#### Directions for this task:
The entire set of lines below should be copied exactly.

#### Collected material:
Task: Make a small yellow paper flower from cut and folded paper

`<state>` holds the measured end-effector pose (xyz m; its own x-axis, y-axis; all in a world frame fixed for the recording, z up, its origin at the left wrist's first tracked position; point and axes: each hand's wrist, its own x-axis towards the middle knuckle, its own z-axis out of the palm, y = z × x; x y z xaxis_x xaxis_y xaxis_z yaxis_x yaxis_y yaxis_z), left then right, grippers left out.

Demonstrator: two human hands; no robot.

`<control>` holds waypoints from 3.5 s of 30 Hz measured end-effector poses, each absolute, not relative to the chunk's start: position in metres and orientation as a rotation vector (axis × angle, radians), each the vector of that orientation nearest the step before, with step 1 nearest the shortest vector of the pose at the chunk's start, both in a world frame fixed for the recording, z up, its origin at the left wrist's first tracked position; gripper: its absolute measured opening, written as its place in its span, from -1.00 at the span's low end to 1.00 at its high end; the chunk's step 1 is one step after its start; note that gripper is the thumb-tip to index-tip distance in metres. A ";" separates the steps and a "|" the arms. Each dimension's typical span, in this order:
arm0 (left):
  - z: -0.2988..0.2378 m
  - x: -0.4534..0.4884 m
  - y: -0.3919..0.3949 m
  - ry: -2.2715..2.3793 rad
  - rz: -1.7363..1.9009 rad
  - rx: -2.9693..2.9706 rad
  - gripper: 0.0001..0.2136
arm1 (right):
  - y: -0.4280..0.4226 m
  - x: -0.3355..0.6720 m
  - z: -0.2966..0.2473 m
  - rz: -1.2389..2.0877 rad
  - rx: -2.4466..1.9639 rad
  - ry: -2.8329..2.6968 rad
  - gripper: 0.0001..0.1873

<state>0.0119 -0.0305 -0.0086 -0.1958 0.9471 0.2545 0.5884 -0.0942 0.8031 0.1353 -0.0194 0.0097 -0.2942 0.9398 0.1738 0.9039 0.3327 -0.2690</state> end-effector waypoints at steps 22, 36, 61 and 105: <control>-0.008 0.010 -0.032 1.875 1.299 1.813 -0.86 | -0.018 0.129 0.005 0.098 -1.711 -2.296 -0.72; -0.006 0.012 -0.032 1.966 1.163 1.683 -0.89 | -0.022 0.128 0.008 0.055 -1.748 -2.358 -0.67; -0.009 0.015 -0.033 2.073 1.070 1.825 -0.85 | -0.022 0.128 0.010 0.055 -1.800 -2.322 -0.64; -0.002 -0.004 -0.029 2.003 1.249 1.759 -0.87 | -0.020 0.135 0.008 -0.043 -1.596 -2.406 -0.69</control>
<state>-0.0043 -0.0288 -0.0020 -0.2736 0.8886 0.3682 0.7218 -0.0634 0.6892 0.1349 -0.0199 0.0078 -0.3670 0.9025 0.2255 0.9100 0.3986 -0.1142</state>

#### Exercise result:
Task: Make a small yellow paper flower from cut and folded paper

`<state>` holds the measured end-effector pose (xyz m; its own x-axis, y-axis; all in a world frame fixed for the recording, z up, its origin at the left wrist's first tracked position; point and axes: each hand's wrist, its own x-axis towards the middle knuckle, its own z-axis out of the palm, y = z × x; x y z xaxis_x xaxis_y xaxis_z yaxis_x yaxis_y yaxis_z), left then right, grippers left out.

Demonstrator: two human hands; no robot.

`<control>` holds waypoints from 3.5 s of 30 Hz measured end-effector poses, each absolute, not relative to the chunk's start: position in metres and orientation as a rotation vector (axis × angle, radians), each the vector of that orientation nearest the step before, with step 1 nearest the shortest vector of the pose at the chunk's start, both in a world frame fixed for the recording, z up, its origin at the left wrist's first tracked position; gripper: its absolute measured opening, written as its place in its span, from -1.00 at the span's low end to 1.00 at its high end; the chunk's step 1 is one step after its start; note that gripper is the thumb-tip to index-tip distance in metres. A ";" separates the steps and a "|" the arms. Each dimension's typical span, in this order:
arm0 (left):
  - z: -0.2988..0.2378 m
  - x: -0.4534..0.4884 m
  - y: -0.3919..0.3949 m
  - ry: -2.2715..2.3793 rad
  - rz: -1.7363..1.9009 rad
  - rx: -2.9693..2.9706 rad
  - gripper: 0.0001..0.2136
arm1 (right):
  - y: -0.4280..0.4226 m
  - x: -0.3355..0.6720 m
  - z: -0.2966..0.2473 m
  - rz: -1.2389..2.0877 rad
  - rx: -2.4466..1.9639 rad
  - ry: -2.8329..2.6968 rad
  - gripper: 0.0001..0.1873

<state>0.0119 -0.0305 -0.0086 -0.1958 0.9471 0.2545 0.5884 -0.0942 0.8031 0.1353 -0.0194 0.0097 -0.2942 0.9398 0.1738 0.9039 0.3327 -0.2690</state> end-effector waypoints at steps 22, 36, 61 and 105: <control>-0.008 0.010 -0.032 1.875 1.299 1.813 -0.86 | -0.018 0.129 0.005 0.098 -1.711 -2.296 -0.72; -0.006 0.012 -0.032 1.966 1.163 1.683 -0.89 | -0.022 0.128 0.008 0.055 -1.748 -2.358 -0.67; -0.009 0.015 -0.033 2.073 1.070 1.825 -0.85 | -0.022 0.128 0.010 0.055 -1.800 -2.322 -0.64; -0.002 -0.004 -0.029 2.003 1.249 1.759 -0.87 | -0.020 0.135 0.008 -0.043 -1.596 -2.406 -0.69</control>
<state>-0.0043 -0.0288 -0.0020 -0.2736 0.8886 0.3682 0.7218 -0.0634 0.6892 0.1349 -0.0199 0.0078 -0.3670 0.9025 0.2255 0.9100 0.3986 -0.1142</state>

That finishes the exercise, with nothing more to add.